The codes that inoculated this empty universe were based upon the architectural principal that a pair of 5-bit coordinates could uniquely identify a memory location containing a string of 40 bits. These 40 bits could include not only data (numbers that mean things) but executable instructions (numbers that do things) — including instructions to transfer control to another location and do something else. By breaking the distinction between numbers that mean things and numbers that do things, von Neumann unleashed the power of the stored-program computer, and our universe would never be the same.... From an initial nucleus of 4 x 10^4 bits changing state at kilocycle speed, the von Neumann's archetype has proliferated to individual matrices of more than 10^9 bits, running at speeds of more than 10^9 cycles per second, interconnected by an extended address matrix encompassing up to 10^9 remote hosts....
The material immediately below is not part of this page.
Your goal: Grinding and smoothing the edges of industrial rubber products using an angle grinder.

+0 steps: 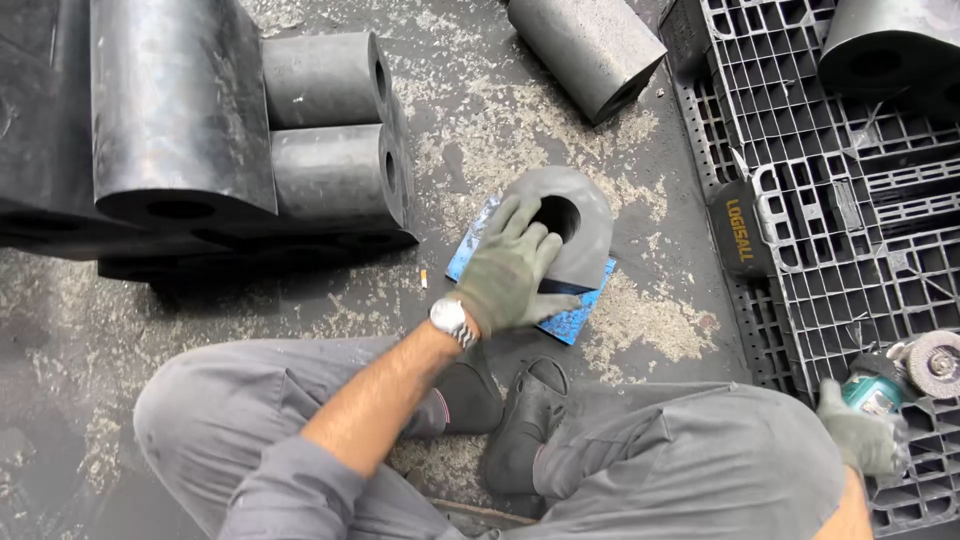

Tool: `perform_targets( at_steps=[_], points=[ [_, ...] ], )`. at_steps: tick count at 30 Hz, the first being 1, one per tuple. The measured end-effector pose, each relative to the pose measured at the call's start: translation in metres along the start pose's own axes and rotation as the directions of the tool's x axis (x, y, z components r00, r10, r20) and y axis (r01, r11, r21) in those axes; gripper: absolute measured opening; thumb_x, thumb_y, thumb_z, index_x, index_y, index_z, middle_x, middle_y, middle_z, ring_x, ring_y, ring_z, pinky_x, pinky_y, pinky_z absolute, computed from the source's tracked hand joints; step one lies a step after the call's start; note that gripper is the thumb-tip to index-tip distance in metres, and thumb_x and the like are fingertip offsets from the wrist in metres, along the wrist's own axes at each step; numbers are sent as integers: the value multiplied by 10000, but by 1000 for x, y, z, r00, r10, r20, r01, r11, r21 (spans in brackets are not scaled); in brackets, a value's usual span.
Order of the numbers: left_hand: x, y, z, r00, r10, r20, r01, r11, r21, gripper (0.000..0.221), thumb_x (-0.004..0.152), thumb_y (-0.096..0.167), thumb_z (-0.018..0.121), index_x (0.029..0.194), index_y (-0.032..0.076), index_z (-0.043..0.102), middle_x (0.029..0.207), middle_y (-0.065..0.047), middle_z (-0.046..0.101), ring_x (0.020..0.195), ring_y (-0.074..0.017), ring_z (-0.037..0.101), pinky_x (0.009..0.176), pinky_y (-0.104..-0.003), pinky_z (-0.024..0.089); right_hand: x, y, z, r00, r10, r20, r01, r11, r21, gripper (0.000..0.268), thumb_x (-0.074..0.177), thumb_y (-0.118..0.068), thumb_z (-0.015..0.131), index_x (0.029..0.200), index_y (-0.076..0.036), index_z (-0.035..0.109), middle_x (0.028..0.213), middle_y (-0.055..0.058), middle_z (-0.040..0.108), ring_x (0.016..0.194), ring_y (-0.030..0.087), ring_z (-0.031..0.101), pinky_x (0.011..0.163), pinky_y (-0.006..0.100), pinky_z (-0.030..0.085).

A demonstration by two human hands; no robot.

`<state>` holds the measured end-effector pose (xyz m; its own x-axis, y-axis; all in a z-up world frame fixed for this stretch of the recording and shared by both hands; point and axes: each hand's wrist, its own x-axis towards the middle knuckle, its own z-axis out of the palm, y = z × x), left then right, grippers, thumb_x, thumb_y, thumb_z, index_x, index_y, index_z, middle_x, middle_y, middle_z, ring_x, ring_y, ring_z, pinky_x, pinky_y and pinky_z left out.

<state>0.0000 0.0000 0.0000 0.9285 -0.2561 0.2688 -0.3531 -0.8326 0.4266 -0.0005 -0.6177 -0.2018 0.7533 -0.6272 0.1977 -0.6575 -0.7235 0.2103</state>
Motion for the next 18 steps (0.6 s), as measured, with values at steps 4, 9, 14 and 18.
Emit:
perform_targets(
  at_steps=[4, 9, 14, 18],
  points=[
    [14, -8, 20, 991, 132, -8, -130, 987, 96, 764, 654, 608, 827, 1037, -36, 679, 1060, -180, 695, 1250, -351, 572, 1190, -473, 344, 30, -14, -6, 946, 122, 301, -212, 934, 287, 1010, 799, -620, 851, 1261, 208, 503, 1124, 372, 621, 948, 502, 669, 775, 543, 544],
    [25, 17, 27, 967, -113, 227, 102, 993, 60, 707, 616, 664, 868, 871, 31, 687, 900, -172, 711, 953, -321, 645, 966, -428, 451, 47, 12, 25, 937, -61, 344, -150, 820, 553, 891, 821, -620, 892, 1203, 158, 687, 1208, 301, 700, 1033, 325, 665, 920, 418, 514],
    [16, 25, 31, 971, -186, 153, 174, 981, 85, 686, 636, 692, 856, 843, 57, 698, 829, -154, 711, 852, -293, 672, 901, -421, 494, 9, 2, -121, 853, -327, 406, -310, 308, 899, 565, 983, -408, 806, 1254, 60, 643, 1185, 187, 677, 962, 250, 669, 862, 378, 557],
    [13, 14, 29, 967, -121, 224, 106, 991, 79, 638, 640, 679, 860, 799, 80, 711, 799, -143, 709, 808, -276, 682, 989, -398, 486, 13, 3, -218, 737, -538, 409, -489, -8, 872, 422, 1083, -362, 683, 1334, -33, 598, 1135, 146, 696, 955, 245, 698, 846, 395, 583]
  ],
)
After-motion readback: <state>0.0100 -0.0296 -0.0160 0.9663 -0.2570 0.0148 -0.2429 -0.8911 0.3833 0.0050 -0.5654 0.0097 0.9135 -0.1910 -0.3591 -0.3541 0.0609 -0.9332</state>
In the early 1950s, when mean time between memory failure was measured in minutes, no one imagined that a system depending on every bit being in exactly the right place at exactly the right time could be scaled up by a factor of 10^13 in size, and down by a factor of 10^6 in time.... Fifty years later, thanks to solid state micro-electronics, the von Neumann matrix is going strong. The problem has shifted from how to achieve reliable results using sloppy hardware, to how to achieve reliable results using sloppy code. The von Neumann architecture is here to stay....

As organisms, we possess two outstanding repositories of information: the information conveyed by our genes, and the information stored in our brains.... He considered the second example in his posthumously-published The Computer and the Brain: "The message-system used in the nervous system... is of an essentially statistical character," he explained. "In other words, what matters are not the precise positions of definite markers, digits, but the statistical characteristics of their occurrence... a radically different system of notation from the ones we are familiar with in ordinary arithmetics and mathematics... Clearly, other traits of the (statistical) message could also be used: indeed, the frequency referred to is a property of a single train of pulses whereas every one of the relevant nerves consists of a large number of fibers, each of which transmits numerous trains of pulses. It is, therefore, perfectly plausible that certain (statistical) relationships between such trains of pulses should also transmit information.... Whatever language the central nervous system is using, it is characterized by less logical and arithmetical depth than what we are normally used to [and] must structurally be essentially different from those languages to which our common experience refers."...

In a digital computer... everything depends not only on precise instructions, but on HERE, THERE, and WHEN being exactly defined. It is almost incomprehensible that programs amounting to millions of lines of code, written by teams of hundreds of people, are able to go out into the computational universe and function as well as they do given that one bit in the wrong place (or the wrong time) can bring the process to a halt.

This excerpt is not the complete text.